▶ [Required action]:
Word for word, set down every record that appears below.

▶ [Material provided]:
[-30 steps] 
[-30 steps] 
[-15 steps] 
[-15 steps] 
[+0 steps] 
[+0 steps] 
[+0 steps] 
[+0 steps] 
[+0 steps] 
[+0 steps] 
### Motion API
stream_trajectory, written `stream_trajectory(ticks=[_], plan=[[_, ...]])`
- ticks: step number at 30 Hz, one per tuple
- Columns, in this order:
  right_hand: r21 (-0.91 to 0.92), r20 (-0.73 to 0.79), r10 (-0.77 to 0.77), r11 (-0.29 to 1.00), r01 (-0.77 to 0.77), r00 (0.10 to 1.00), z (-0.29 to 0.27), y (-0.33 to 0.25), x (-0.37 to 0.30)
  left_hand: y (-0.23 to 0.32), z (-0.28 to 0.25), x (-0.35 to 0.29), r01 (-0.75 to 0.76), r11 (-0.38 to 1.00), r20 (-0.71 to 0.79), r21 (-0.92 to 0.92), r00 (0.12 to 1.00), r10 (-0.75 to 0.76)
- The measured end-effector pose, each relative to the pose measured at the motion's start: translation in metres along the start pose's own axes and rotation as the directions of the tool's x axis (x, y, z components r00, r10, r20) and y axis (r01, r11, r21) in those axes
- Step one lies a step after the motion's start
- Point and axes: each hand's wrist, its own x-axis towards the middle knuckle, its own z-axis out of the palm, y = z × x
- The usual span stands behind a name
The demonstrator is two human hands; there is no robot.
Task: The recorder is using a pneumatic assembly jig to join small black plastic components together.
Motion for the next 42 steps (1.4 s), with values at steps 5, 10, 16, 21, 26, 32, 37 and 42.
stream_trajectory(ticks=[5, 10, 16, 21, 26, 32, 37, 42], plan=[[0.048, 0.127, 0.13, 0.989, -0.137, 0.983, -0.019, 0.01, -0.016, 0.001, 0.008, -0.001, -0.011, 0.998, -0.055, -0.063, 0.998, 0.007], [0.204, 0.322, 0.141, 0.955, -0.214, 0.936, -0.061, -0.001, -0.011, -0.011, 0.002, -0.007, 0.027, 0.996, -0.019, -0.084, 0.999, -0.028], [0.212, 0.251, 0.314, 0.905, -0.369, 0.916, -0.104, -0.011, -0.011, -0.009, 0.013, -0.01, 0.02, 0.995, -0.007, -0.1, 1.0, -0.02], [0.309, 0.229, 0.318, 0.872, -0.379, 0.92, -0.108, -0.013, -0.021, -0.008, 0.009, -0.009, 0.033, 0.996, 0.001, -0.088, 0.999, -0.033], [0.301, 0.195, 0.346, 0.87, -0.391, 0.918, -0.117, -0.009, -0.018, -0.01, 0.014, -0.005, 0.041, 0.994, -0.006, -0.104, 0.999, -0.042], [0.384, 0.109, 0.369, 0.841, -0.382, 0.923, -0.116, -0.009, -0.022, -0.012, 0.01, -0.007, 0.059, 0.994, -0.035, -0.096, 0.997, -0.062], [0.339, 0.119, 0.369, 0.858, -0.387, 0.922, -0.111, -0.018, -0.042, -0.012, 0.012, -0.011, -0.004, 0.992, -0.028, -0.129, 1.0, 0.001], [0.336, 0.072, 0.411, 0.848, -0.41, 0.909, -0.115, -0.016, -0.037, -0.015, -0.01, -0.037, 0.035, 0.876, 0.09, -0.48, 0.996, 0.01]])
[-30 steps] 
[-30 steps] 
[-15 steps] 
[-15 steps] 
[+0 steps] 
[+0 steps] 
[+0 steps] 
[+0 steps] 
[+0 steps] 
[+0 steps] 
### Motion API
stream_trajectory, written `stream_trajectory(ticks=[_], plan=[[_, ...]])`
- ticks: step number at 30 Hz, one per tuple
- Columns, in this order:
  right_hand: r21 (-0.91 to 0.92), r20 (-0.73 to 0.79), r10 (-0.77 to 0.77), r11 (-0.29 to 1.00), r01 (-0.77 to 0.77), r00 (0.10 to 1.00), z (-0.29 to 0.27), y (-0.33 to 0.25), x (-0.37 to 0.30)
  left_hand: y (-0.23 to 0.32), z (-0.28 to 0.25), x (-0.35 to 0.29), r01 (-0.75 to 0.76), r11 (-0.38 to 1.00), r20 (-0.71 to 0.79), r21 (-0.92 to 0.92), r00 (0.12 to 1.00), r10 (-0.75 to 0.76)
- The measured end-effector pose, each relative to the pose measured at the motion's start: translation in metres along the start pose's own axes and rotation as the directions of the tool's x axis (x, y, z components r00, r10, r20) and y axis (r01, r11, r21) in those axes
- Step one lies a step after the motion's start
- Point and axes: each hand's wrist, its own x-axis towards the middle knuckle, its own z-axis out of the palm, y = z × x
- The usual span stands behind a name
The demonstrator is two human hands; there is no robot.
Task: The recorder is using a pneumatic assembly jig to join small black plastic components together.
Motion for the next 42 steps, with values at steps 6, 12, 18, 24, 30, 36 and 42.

▶ [Exercise solution]:
[-30 steps] 
[-30 steps] 
[-15 steps] 
[-15 steps] 
[+0 steps] 
[+0 steps] 
[+0 steps] 
[+0 steps] 
[+0 steps] 
[+0 steps] 
### Motion API
stream_trajectory, written `stream_trajectory(ticks=[_], plan=[[_, ...]])`
- ticks: step number at 30 Hz, one per tuple
- Columns, in this order:
  right_hand: r21 (-0.91 to 0.92), r20 (-0.73 to 0.79), r10 (-0.77 to 0.77), r11 (-0.29 to 1.00), r01 (-0.77 to 0.77), r00 (0.10 to 1.00), z (-0.29 to 0.27), y (-0.33 to 0.25), x (-0.37 to 0.30)
  left_hand: y (-0.23 to 0.32), z (-0.28 to 0.25), x (-0.35 to 0.29), r01 (-0.75 to 0.76), r11 (-0.38 to 1.00), r20 (-0.71 to 0.79), r21 (-0.92 to 0.92), r00 (0.12 to 1.00), r10 (-0.75 to 0.76)
- The measured end-effector pose, each relative to the pose measured at the motion's start: translation in metres along the start pose's own axes and rotation as the directions of the tool's x axis (x, y, z components r00, r10, r20) and y axis (r01, r11, r21) in those axes
- Step one lies a step after the motion's start
- Point and axes: each hand's wrist, its own x-axis towards the middle knuckle, its own z-axis out of the palm, y = z × x
- The usual span stands behind a name
The demonstrator is two human hands; there is no robot.
Task: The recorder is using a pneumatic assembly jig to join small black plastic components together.
Motion for the next 42 steps (1.4 s), with values at steps 5, 10, 16, 21, 26, 32, 37 and 42.
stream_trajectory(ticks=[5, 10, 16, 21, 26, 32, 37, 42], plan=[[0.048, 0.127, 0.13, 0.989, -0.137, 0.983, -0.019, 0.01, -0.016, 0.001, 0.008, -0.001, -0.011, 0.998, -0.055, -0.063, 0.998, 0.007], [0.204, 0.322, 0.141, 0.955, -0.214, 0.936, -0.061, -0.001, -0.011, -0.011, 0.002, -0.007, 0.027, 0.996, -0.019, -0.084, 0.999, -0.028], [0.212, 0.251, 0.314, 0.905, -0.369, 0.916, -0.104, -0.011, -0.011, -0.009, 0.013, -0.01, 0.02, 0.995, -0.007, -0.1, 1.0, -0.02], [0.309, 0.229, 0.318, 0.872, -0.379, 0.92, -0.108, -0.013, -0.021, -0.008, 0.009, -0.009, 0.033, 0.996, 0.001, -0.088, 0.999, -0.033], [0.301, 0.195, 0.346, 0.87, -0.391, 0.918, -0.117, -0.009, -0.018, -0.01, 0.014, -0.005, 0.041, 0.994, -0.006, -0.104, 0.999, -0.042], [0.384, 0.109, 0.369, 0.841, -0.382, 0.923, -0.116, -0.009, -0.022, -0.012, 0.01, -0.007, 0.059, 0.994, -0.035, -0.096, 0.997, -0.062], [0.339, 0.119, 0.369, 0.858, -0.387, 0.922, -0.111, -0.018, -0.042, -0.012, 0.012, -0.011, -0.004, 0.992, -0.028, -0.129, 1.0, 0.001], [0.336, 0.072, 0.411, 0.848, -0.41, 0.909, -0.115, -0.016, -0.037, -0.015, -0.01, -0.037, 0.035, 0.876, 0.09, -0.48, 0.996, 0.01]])
[-30 steps] 
[-30 steps] 
[-15 steps] 
[-15 steps] 
[+0 steps] 
[+0 steps] 
[+0 steps] 
[+0 steps] 
[+0 steps] 
[+0 steps] 
### Motion API
stream_trajectory, written `stream_trajectory(ticks=[_], plan=[[_, ...]])`
- ticks: step number at 30 Hz, one per tuple
- Columns, in this order:
  right_hand: r21 (-0.91 to 0.92), r20 (-0.73 to 0.79), r10 (-0.77 to 0.77), r11 (-0.29 to 1.00), r01 (-0.77 to 0.77), r00 (0.10 to 1.00), z (-0.29 to 0.27), y (-0.33 to 0.25), x (-0.37 to 0.30)
  left_hand: y (-0.23 to 0.32), z (-0.28 to 0.25), x (-0.35 to 0.29), r01 (-0.75 to 0.76), r11 (-0.38 to 1.00), r20 (-0.71 to 0.79), r21 (-0.92 to 0.92), r00 (0.12 to 1.00), r10 (-0.75 to 0.76)
- The measured end-effector pose, each relative to the pose measured at the motion's start: translation in metres along the start pose's own axes and rotation as the directions of the tool's x axis (x, y, z components r00, r10, r20) and y axis (r01, r11, r21) in those axes
- Step one lies a step after the motion's start
- Point and axes: each hand's wrist, its own x-axis towards the middle knuckle, its own z-axis out of the palm, y = z × x
- The usual span stands behind a name
The demonstrator is two human hands; there is no robot.
Task: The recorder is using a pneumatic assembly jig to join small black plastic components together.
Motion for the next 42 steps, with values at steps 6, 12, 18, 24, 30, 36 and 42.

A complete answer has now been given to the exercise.